REQUIREMENT:
Give back the lines below verbatim, omitting all pictures.

INFORMATION PROVIDED:
........

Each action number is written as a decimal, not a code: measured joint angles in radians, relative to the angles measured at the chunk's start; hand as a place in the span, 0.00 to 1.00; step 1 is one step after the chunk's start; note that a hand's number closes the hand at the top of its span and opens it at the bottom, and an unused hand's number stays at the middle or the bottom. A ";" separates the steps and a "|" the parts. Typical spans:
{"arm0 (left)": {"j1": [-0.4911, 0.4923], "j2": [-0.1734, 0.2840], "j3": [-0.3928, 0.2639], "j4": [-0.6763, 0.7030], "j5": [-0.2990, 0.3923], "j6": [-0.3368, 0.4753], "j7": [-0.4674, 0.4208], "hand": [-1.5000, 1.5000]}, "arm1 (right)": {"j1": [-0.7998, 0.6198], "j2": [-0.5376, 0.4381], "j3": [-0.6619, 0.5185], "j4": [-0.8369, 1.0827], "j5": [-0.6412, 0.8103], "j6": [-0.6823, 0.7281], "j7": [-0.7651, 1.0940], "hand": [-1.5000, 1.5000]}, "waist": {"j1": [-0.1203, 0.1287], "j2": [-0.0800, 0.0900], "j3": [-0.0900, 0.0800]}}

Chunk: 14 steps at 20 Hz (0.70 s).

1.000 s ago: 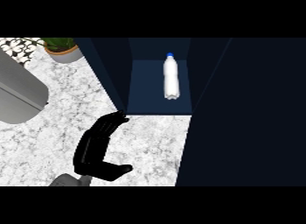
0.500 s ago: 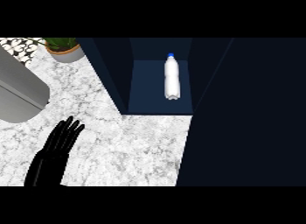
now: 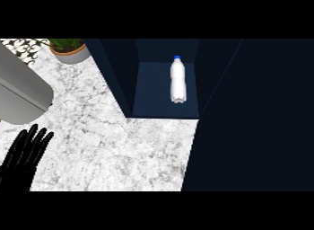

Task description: Pick up the bottled water, place it into the cabinet and close the cabinet

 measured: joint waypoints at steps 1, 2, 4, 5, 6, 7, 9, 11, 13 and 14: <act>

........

EXPECTED ANSWER:
Each action number is written as a decimal, not a code: measured joint angles in radians, relative to the angles measured at the chunk's start; hand as a place in the span, 0.00 to 1.00; step 1 is one step after the chunk's start; note that a hand's number closes the hand at the top of its span and opens it at the bottom, and an unused hand's number stays at the middle or the bottom. A ";" separates the steps and a "|" the parts. Typical spans:
{"arm0 (left)": {"j1": [-0.4911, 0.4923], "j2": [-0.1734, 0.2840], "j3": [-0.3928, 0.2639], "j4": [-0.6763, 0.7030], "j5": [-0.2990, 0.3923], "j6": [-0.3368, 0.4753], "j7": [-0.4674, 0.4208], "hand": [-1.5000, 1.5000]}, "arm1 (right)": {"j1": [-0.7998, 0.6198], "j2": [-0.5376, 0.4381], "j3": [-0.6619, 0.5185], "j4": [-0.8369, 1.0827], "j5": [-0.6412, 0.8103], "j6": [-0.6823, 0.7281], "j7": [-0.7651, 1.0940], "hand": [-1.5000, 1.5000]}, "waist": {"j1": [-0.1203, 0.1287], "j2": [-0.0800, 0.0900], "j3": [-0.0900, 0.0800]}}

Chunk: 14 steps at 20 Hz (0.70 s).

1.000 s ago: 
0.500 s ago: 
now: 

Task description: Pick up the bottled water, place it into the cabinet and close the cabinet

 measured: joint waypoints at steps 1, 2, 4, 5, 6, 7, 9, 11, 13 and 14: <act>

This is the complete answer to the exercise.